> [Data for processing]
##########
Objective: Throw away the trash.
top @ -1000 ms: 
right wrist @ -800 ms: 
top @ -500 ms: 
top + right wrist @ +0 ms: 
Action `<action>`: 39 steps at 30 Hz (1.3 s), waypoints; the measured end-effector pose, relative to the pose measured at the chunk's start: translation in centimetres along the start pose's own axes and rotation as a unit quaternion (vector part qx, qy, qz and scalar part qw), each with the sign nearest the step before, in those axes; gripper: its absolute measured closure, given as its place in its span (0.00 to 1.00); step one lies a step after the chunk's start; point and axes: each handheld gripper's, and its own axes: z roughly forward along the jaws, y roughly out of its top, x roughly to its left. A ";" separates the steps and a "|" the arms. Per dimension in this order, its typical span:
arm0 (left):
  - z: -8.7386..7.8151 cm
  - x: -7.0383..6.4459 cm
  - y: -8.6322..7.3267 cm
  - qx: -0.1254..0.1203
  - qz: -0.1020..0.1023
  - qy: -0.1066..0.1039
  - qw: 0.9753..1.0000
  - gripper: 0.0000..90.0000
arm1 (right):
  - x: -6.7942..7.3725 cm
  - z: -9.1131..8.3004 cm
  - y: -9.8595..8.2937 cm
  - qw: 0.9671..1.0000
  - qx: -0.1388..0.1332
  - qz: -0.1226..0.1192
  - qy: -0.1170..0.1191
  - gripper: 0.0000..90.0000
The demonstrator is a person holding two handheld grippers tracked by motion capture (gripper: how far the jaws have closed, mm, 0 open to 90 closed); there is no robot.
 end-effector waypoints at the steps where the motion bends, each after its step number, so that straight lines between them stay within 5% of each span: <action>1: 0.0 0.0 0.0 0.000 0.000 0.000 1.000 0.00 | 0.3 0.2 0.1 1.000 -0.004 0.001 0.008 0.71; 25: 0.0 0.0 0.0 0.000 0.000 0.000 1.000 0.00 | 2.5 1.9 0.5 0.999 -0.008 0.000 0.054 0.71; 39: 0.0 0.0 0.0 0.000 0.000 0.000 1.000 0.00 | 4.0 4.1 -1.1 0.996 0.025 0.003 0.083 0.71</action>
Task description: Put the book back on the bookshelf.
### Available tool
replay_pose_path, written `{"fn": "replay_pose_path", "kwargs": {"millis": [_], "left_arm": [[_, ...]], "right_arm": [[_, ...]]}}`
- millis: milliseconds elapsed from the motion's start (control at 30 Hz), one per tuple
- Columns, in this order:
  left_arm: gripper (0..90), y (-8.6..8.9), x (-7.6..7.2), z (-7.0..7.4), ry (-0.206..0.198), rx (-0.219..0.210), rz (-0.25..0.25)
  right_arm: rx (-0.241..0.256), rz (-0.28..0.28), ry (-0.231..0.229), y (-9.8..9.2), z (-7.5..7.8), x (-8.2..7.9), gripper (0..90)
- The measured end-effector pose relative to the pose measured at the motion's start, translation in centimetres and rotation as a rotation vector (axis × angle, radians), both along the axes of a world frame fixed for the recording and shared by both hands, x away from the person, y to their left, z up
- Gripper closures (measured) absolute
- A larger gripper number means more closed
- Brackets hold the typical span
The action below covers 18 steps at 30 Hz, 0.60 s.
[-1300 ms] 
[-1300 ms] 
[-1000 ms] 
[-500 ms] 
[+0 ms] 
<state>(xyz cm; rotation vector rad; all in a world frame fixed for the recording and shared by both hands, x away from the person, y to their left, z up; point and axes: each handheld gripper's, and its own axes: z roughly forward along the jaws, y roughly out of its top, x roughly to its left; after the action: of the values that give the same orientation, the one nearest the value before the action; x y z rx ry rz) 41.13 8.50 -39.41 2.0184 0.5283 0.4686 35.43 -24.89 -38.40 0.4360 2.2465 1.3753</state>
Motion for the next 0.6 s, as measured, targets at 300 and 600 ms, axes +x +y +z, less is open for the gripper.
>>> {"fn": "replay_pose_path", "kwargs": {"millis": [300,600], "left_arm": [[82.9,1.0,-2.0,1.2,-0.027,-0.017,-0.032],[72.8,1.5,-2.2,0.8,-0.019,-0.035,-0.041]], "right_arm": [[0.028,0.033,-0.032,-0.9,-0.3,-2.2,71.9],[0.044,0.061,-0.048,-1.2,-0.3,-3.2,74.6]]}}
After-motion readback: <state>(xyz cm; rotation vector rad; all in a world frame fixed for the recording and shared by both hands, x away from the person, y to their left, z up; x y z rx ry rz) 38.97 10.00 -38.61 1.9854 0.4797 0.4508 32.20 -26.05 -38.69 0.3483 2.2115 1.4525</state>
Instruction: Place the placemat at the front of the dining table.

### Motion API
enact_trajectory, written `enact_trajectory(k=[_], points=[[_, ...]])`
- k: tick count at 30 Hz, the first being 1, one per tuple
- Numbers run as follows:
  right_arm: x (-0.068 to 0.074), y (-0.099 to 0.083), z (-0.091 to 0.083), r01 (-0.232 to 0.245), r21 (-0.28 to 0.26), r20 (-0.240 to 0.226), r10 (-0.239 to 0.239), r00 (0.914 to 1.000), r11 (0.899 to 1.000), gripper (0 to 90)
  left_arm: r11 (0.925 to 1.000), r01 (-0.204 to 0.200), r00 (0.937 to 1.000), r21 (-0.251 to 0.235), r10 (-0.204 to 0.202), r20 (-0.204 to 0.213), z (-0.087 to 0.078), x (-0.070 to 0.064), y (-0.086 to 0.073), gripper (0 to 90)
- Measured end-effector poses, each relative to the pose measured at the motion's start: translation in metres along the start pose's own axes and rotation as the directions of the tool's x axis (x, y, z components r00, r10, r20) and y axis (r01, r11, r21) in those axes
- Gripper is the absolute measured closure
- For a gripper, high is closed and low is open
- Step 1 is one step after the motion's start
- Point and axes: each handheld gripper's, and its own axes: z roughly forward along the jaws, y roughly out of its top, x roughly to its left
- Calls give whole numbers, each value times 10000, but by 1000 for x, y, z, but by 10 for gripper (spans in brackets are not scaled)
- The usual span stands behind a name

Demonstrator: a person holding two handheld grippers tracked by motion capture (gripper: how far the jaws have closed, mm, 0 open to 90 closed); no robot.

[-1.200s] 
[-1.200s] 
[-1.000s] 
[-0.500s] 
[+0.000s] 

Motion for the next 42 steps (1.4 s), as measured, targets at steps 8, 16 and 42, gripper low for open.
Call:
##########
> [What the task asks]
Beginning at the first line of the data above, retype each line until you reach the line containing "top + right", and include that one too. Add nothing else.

> [Your solution]
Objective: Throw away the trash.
top @ -1000 ms: 
right wrist @ -800 ms: 
top @ -500 ms: 
top + right wrist @ +0 ms: 

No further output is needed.